Can they be useful? Absolutely! Are they counter productive? Certainly. However, a newcomer to any industry can benefit from their services if they go into the deal realizing what the stakes are. This would be a perfect example of forming a very generic company name to get your name out there with full intention or reorganizing or renaming later while still informing your satisfied customers that this is your intent from the start. The only other feasible alternative is starting two companies, the first being a shell company that only shows losses and is advertised on Home Advisor and the second being your actual company you operate under and provide marketing material for. Yes, this would cost a few hundred in my state to form the shell company and a grand or so a year to use a BS likeness to maximize your HA experience, but those costs will be far less than that of mailers or hinging your business on their call, even temporarily. HA calls the burner company designed to fail, you show up and hand the customer another companies materials with the same contact number, briefly explain to the customer why this is so and point at Service Magics history, and profit at no long term expense.
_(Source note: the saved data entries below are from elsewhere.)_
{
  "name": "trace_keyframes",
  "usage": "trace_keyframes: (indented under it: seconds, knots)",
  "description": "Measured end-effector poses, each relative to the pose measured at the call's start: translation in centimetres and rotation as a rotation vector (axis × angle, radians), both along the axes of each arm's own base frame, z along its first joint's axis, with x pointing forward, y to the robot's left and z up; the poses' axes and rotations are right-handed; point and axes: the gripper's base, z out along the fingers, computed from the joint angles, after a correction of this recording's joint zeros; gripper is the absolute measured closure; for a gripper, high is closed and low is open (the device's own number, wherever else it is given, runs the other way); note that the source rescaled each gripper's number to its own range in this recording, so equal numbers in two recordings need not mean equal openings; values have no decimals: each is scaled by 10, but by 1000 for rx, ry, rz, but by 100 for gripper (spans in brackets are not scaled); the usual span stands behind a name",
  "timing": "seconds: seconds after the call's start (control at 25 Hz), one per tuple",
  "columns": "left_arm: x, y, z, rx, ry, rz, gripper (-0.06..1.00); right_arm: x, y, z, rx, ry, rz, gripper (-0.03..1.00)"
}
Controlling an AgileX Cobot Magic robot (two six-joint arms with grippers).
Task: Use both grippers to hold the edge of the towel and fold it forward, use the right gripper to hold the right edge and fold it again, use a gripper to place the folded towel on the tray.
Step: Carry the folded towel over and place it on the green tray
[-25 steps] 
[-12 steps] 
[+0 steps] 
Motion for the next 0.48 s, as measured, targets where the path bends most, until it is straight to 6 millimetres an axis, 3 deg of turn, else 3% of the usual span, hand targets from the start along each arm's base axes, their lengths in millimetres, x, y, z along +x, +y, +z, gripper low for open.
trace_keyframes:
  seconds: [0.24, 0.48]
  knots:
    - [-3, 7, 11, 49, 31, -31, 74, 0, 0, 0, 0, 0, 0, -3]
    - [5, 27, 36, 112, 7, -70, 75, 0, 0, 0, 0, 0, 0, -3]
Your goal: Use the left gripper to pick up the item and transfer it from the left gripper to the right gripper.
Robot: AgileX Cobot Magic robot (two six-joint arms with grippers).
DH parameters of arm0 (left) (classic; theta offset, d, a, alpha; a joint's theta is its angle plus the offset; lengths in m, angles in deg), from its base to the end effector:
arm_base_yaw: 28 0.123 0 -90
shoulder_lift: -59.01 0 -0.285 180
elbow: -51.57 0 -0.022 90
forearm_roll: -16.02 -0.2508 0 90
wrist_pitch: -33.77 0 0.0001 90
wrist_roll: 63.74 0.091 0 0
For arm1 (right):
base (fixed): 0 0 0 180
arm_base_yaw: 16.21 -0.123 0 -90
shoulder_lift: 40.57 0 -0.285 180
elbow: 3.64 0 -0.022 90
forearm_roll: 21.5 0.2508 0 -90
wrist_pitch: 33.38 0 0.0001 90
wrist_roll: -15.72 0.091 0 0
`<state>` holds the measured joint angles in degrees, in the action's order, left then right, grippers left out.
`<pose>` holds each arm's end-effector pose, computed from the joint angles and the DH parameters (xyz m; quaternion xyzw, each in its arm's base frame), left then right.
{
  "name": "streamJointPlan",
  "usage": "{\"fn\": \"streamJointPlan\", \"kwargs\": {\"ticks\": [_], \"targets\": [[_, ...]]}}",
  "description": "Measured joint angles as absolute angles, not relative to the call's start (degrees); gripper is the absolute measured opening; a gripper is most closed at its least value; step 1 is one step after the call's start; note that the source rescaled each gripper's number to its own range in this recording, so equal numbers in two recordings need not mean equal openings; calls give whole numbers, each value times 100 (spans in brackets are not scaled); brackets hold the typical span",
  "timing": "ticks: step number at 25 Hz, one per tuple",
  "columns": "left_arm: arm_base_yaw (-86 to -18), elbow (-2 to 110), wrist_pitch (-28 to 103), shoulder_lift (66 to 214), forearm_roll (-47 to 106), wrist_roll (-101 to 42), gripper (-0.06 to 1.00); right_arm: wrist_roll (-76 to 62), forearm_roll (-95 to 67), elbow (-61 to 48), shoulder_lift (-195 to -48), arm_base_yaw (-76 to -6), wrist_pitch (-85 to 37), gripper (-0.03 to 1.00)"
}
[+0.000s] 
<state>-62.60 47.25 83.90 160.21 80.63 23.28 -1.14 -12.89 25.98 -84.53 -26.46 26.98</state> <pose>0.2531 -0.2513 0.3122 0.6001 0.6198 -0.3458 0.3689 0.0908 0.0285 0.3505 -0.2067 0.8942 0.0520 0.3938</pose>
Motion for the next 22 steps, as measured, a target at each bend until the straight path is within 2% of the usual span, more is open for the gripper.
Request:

Personally, I recommend doing things the hard way and not giving them a penny of your money. But with that being said, it is your business to do as you please with.

(Joe Pitocco) #33

I’m a newbie to these boards but wanted to offer my 2 cents re: HomeAdvisor.

After signing up with NACHI I received several calls from HA representatives claiming to be actual owners of the properties that they needed to have inspected. We’ve got so much work we will keep you busy was what I was told.

I’m also a general contractor so I was already busy at the time and very skeptical based on the mannerisms of the phone associate and blew them off. After doing some online research on HA I’m glad I stayed far away.

I stopped answering their calls and they finally stopped calling me ten times a day while not leaving a message.

IMO HA is unprofessional at the very least. Be cautious my friends.

(James E. Braun, CMI) #34

Nick, Homeadvisor is lying. I joined in the early years with free membership because I was aNACHI member. You are being played.

(Ian W. Mayer, CMI) #35

Sad that Nick will sue anyone who dares say Nachi is less than ASHI, but does nothing to protect the brand of NACHI from being tarnished by HA claims of being partners.

(Mitchel Brooks) #36

Home Advisor is a way to get a lot of leads, but there incredibly expensive if you can not get the job. Especially considering that the jobs are presented to 3-5 different inspectors.